• **Requirement**: Within the records that follow, restate exactly the lines from the line with "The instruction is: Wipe" down to the line with "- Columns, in", including both. Omit the pictures.

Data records
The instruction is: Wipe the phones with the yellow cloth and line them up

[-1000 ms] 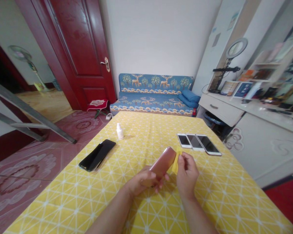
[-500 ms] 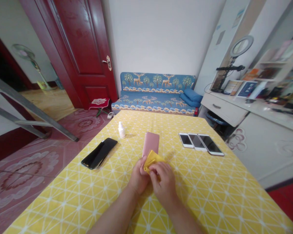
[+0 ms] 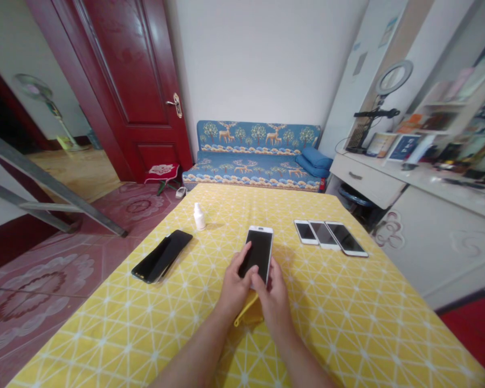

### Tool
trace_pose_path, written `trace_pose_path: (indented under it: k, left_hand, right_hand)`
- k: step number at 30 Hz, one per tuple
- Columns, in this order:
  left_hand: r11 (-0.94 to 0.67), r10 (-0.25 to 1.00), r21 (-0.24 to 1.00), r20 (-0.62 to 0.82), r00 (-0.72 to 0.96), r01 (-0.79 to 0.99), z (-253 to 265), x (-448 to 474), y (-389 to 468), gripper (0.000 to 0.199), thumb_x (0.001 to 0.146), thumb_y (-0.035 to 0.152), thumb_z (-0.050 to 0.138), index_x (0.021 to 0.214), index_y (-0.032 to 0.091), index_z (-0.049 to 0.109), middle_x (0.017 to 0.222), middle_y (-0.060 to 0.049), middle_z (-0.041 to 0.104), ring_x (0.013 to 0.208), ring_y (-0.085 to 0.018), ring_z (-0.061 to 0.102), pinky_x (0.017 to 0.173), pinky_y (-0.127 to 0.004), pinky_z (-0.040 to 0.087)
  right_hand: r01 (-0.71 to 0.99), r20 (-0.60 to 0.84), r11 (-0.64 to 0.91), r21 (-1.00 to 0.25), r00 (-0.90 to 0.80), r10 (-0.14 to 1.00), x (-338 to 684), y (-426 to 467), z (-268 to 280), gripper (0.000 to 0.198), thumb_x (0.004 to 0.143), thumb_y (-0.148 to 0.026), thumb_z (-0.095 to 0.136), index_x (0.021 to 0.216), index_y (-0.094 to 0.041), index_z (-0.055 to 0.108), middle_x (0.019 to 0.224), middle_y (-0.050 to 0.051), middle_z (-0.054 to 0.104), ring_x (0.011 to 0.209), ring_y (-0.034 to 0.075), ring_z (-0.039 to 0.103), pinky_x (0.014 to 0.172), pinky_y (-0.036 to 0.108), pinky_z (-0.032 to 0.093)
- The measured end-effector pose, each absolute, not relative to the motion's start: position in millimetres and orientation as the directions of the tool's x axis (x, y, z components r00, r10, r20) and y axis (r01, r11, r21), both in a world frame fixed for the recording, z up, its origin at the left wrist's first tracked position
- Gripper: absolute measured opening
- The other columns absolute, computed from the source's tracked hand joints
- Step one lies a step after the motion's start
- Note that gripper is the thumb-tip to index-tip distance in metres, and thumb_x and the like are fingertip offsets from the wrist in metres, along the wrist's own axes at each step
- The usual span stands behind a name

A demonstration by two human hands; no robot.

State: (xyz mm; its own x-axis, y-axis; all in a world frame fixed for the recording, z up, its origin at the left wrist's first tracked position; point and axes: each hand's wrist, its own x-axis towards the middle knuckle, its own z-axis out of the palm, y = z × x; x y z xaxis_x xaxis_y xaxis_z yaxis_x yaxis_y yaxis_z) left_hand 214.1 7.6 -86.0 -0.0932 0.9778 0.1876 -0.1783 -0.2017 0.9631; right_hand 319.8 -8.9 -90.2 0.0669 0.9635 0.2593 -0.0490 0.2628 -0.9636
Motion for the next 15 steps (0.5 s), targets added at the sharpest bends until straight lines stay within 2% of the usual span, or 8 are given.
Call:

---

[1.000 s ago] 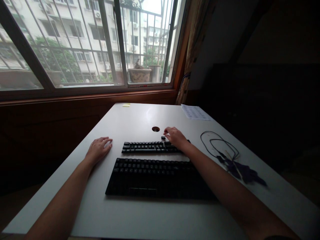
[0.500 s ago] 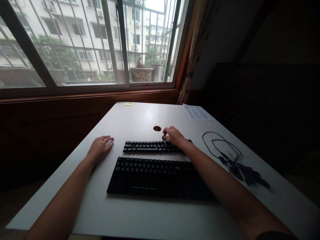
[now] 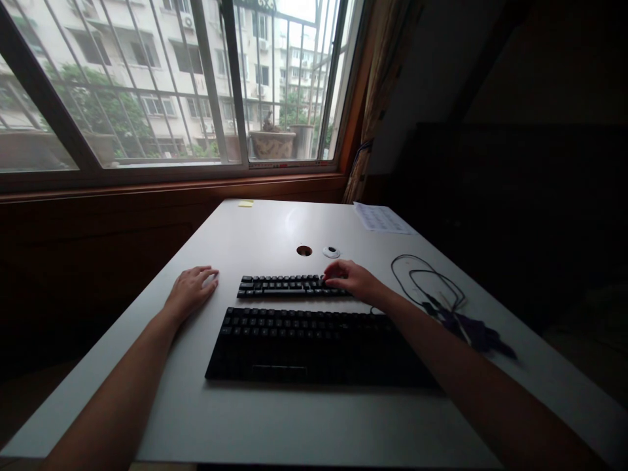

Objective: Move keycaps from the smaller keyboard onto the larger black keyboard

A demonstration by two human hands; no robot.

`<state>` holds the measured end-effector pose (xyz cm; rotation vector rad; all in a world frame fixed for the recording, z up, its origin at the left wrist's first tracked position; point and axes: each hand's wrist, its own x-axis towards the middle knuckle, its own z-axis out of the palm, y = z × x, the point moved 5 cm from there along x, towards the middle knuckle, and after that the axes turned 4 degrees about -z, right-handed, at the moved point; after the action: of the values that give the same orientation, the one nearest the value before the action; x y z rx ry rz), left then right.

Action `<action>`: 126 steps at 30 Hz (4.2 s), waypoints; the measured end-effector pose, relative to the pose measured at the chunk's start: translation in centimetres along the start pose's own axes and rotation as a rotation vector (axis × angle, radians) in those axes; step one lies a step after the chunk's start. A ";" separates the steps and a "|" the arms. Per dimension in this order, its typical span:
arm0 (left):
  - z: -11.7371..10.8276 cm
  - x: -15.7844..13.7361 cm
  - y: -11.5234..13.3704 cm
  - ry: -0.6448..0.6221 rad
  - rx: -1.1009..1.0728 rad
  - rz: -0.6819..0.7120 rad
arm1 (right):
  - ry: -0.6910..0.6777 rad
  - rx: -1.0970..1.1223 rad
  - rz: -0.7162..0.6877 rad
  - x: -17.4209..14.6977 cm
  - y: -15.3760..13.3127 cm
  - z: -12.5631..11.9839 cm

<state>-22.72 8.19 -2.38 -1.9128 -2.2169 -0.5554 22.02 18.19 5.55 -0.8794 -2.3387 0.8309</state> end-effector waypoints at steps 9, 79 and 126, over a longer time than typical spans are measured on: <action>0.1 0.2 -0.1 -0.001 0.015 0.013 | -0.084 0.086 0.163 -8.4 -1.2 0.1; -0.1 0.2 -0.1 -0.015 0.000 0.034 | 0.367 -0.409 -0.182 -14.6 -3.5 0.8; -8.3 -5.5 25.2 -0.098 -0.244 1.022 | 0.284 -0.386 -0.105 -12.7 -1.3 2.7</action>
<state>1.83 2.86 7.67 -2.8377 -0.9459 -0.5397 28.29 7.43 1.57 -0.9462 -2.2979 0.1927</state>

• **Response to this exercise**:
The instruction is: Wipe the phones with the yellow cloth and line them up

[-1000 ms] 
[-500 ms] 
[+0 ms] 

### Tool
trace_pose_path, written `trace_pose_path: (indented under it: k, left_hand, right_hand)`
- k: step number at 30 Hz, one per tuple
- Columns, in this order:

No further output is needed here.